Most people with Down Syndrome love their lives. I’ve been doing talks in a school to sixth formers about Down Syndrome since Daniel was a baby. The thing that blows their mind is this statistic:
99% of people with Down Syndrome said they were happy with their lives. 99%.
Let that sink in. In a world of depressed, anxious, stressed out, unhappy people there is a group of individuals who have a 99% happiness rate. This is unbelievable. And it’s not because they’re stupid or don’t understand anything about their lives. They truly feel that their lives are worthwhile, fun, enjoyable and they get up in the morning HAPPY about the day ahead.
The same survey (of over 3000 people in the US) showed 97% of siblings aged 9-11 loved their sibling with Down Syndrome, 99% of parents said they love their child with Down Syndrome.
Another study has shown that couples who have a child with Down Syndrome are LESS LIKELY TO DIVORCE than a couple who have a typically developing child.
So basically, we have happier children and are less likely to get divorced than the rest of you. HA! And do you know what?

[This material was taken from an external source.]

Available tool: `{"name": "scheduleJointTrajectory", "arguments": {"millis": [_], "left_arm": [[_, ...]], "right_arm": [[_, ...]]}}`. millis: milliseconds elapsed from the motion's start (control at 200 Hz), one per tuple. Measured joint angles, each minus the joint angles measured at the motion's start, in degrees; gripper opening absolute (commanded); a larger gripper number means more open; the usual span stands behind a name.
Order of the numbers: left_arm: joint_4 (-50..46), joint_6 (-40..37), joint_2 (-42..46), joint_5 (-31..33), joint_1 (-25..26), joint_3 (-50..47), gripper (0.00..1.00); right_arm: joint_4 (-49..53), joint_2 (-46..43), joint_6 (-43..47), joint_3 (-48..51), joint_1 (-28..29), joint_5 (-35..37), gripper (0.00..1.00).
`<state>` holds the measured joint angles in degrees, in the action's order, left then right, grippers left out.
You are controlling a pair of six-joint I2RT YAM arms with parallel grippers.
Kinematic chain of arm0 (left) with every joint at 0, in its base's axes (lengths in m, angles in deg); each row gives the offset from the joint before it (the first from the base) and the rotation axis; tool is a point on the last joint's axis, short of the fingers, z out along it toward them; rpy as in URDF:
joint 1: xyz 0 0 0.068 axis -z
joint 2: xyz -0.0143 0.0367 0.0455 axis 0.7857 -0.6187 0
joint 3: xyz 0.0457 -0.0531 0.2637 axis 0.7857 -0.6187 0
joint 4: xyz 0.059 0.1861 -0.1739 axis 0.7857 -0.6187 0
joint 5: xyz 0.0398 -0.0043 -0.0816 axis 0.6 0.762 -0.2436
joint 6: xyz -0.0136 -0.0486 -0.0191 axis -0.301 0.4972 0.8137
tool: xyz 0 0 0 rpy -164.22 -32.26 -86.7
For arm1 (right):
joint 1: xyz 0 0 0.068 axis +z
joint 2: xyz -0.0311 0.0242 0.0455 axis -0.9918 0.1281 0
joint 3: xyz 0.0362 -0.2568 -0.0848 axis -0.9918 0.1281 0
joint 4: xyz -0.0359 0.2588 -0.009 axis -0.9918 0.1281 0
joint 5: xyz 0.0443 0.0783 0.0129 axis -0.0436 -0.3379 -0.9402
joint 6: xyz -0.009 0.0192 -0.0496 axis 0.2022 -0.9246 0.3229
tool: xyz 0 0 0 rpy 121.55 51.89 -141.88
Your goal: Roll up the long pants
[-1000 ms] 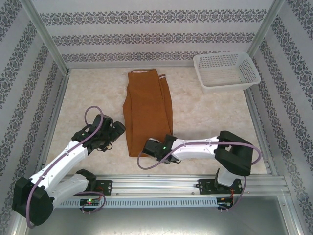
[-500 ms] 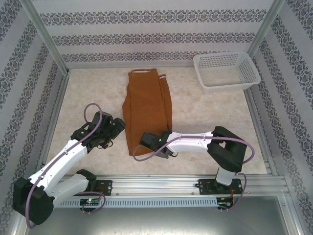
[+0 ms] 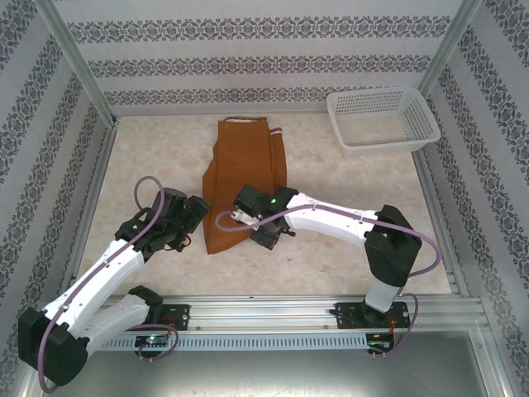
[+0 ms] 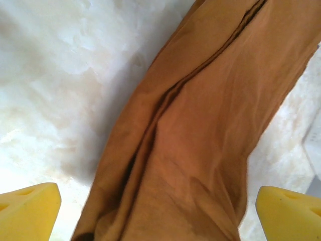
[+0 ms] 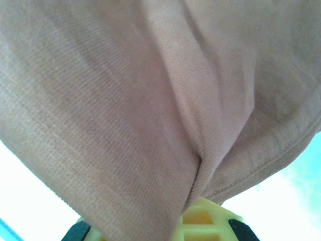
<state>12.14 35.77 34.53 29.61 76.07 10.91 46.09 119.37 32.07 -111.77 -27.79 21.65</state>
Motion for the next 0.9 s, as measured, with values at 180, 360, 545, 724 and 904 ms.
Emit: {"name": "scheduleJointTrajectory", "arguments": {"millis": [180, 360, 545, 724, 904], "left_arm": [[-0.3, 5.0, 0.9, 0.1, 2.7, 0.0, 1.0], [-0.3, 13.0, 2.1, 1.7, 11.1, -2.2, 1.0], [-0.9, 20.5, 3.7, 5.8, 15.5, -5.6, 1.0], [-0.5, 25.2, 3.0, 11.5, 16.4, -7.9, 1.0], [2.2, 28.1, -2.3, 17.7, 16.5, -9.2, 1.0]], "right_arm": [[0.9, 4.8, 0.0, -3.1, -3.1, -5.7, 0.0], [1.9, 7.6, 0.5, -6.1, -4.9, -8.5, 0.0], [2.4, 8.7, 1.1, -8.6, -7.4, -11.0, 0.0], [2.4, 8.9, 1.1, -9.3, -8.6, -12.9, 0.0], [2.3, 8.9, 1.0, -9.3, -8.6, -13.8, 0.0]]}}
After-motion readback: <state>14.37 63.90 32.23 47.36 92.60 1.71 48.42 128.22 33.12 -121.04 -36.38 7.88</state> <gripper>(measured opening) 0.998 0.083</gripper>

In my subsequent pregnancies I’ve hoped that I’ll be lucky enough to hit the jackpot again and have another child with Down Syndrome. This isn’t propaganda. This is me sharing my life. It’s bloody awesome having a kid with Down Syndrome. You’re missing out.
* using the 1 in 700 expected birth rate of babies with Down Syndrome in Iceland
4129 x 85% who test = 3510 women
3510 / 700 = 5 babies we might expect to have Down Syndrome. The abortion rate would need to be 80% (considerably lower than a number of other European countries) before even one of those pregnancies would be continued. An actual abortion rate of 90% like in the UK would result in, on average, one pregnancy being continued every other year i.e. alternate years it would look like a 100% abortion rate.